Steven Levenson’s sober-minded, contemporary domestic drama’s title implies the answer.
No matter how hard he tries, no matter how many tricks he has up his sleeve, no one wants to talk to Tom Durnin (chillingly played by David Morse), especially his wife Karen (Lisa Emery) and son-in-law Chris (Rich Sommer), who works at the firm where Tom was a senior partner.
Despite initial resistance, Tom convinces his emotionally damaged son James (an excellent Christopher Denham) to let him sleep on his couch. He also tracks down Karen and tries to blackmail Chris into getting him rehired at the office — even though Tom has been disbarred.
He also manages to get in the way of James’ promising romance with a painfully shy girl (the endearing Sarah Goldberg), possibly out of pure spite.

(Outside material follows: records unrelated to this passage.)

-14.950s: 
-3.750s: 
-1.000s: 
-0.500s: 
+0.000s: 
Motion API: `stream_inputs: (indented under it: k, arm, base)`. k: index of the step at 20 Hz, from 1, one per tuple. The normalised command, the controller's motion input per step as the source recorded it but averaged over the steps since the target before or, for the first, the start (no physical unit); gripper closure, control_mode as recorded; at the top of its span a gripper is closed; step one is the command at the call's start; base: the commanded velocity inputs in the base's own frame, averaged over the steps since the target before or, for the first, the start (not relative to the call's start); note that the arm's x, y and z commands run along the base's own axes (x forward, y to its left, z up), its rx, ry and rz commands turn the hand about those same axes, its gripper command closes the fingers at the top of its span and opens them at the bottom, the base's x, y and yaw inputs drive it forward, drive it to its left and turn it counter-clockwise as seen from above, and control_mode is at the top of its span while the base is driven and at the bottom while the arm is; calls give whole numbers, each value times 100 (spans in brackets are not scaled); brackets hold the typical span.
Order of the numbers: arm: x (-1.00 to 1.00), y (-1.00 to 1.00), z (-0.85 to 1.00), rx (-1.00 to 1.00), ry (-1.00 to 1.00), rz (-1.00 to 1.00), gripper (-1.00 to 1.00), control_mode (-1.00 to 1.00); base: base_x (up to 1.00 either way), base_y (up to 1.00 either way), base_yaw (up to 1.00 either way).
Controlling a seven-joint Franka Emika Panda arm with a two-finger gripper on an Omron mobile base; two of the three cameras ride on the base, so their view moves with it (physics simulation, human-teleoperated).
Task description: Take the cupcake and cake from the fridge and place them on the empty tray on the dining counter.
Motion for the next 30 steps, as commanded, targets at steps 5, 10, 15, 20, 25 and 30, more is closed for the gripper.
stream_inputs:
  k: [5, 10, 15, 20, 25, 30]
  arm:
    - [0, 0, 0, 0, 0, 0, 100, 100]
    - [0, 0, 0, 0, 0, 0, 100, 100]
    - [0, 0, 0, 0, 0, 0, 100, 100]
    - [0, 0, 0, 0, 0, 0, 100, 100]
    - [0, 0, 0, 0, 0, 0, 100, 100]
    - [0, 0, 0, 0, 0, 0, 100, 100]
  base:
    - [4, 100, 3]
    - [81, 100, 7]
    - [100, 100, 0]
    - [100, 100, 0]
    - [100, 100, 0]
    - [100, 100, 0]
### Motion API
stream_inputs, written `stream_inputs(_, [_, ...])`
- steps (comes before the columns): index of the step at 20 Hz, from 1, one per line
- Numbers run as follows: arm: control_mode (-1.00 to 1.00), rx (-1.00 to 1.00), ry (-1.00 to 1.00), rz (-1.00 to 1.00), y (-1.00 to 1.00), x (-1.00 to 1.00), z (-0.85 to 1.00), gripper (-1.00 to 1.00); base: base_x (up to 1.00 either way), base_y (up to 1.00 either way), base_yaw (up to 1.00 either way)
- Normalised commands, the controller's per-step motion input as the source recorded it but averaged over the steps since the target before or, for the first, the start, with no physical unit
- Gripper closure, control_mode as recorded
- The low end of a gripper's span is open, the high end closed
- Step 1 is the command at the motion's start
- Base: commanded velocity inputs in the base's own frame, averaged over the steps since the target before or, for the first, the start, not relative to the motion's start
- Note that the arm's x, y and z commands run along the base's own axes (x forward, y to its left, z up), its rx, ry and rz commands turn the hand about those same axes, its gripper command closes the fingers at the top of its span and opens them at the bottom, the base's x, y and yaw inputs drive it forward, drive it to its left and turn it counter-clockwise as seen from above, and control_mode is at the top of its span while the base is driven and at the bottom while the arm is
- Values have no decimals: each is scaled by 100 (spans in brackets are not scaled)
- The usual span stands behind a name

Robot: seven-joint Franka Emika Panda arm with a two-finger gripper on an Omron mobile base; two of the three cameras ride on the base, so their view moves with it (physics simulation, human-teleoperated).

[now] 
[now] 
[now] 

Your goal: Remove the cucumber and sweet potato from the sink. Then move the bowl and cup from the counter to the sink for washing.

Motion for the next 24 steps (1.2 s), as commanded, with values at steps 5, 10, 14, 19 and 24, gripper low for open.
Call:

While the play (which runs just under two hours with no intermission) makes for a powerful and very truthful character study, it is very difficult to enjoy a play about an absolutely dislikable, non-sympathetic and unapologetic character. The scenes can also be quite long-winded.
Director Scott Ellis has staged the drama in an especially muted manner. Although this may honor the intentions of the playwright, a livelier staging could have made it less oppressive in tone.
“The Unavoidable Disappearance of Tom Durnin” plays at the Laura Pels Theatre through Aug. 25. 111 W. 46th St., 212-719-1300, roundabouttheatre.org.